= REQUIREMENT =
Once the pictures are removed, restate the data below word for word.
SUPPLIED INFORMATION section start
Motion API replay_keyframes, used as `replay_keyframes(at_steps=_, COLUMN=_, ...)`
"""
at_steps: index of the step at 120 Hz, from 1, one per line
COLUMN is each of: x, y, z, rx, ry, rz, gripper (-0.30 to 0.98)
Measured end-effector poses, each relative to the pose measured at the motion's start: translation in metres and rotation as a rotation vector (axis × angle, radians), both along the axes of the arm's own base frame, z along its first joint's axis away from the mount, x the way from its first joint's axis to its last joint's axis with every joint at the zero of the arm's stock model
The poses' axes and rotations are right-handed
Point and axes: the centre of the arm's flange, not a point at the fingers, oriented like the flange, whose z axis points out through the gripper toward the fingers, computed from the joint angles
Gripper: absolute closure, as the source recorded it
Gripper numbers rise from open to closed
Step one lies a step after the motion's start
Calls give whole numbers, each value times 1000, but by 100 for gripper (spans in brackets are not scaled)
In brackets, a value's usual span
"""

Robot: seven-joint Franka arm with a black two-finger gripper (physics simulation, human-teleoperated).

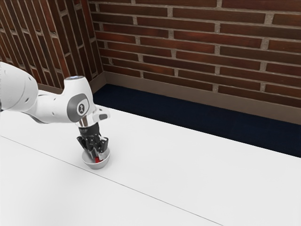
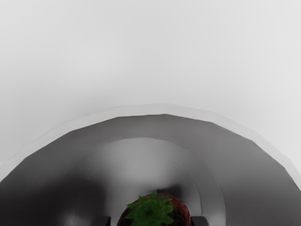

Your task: Take strawberry from the bowl

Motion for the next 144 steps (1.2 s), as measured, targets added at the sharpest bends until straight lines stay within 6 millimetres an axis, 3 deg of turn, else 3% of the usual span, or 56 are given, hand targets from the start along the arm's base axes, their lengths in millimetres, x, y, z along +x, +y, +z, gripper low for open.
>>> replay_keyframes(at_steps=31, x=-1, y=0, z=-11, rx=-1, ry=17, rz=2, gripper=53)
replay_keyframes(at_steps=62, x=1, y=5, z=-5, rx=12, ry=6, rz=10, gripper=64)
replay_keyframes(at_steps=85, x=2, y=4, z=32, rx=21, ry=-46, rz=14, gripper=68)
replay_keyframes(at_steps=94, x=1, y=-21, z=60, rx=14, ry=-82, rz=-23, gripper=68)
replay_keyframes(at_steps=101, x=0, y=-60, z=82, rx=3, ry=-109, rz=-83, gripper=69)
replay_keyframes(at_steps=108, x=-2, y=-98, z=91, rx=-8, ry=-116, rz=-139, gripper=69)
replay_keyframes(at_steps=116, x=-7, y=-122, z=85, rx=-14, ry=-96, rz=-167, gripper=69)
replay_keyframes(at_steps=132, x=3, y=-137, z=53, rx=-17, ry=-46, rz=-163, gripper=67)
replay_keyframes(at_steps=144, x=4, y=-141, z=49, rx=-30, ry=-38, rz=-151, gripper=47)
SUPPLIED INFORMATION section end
= OUTPUT OF THE EXERCISE =
Motion API replay_keyframes, used as `replay_keyframes(at_steps=_, COLUMN=_, ...)`
"""
at_steps: index of the step at 120 Hz, from 1, one per line
COLUMN is each of: x, y, z, rx, ry, rz, gripper (-0.30 to 0.98)
Measured end-effector poses, each relative to the pose measured at the motion's start: translation in metres and rotation as a rotation vector (axis × angle, radians), both along the axes of the arm's own base frame, z along its first joint's axis away from the mount, x the way from its first joint's axis to its last joint's axis with every joint at the zero of the arm's stock model
The poses' axes and rotations are right-handed
Point and axes: the centre of the arm's flange, not a point at the fingers, oriented like the flange, whose z axis points out through the gripper toward the fingers, computed from the joint angles
Gripper: absolute closure, as the source recorded it
Gripper numbers rise from open to closed
Step one lies a step after the motion's start
Calls give whole numbers, each value times 1000, but by 100 for gripper (spans in brackets are not scaled)
In brackets, a value's usual span
"""

Robot: seven-joint Franka arm with a black two-finger gripper (physics simulation, human-teleoperated).


Your task: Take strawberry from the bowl

Motion for the next 144 steps (1.2 s), as measured, targets added at the sharpest bends until straight lines stay within 6 millimetres an axis, 3 deg of turn, else 3% of the usual span, or 56 are given, hand targets from the start along the arm's base axes, their lengths in millimetres, x, y, z along +x, +y, +z, gripper low for open.
>>> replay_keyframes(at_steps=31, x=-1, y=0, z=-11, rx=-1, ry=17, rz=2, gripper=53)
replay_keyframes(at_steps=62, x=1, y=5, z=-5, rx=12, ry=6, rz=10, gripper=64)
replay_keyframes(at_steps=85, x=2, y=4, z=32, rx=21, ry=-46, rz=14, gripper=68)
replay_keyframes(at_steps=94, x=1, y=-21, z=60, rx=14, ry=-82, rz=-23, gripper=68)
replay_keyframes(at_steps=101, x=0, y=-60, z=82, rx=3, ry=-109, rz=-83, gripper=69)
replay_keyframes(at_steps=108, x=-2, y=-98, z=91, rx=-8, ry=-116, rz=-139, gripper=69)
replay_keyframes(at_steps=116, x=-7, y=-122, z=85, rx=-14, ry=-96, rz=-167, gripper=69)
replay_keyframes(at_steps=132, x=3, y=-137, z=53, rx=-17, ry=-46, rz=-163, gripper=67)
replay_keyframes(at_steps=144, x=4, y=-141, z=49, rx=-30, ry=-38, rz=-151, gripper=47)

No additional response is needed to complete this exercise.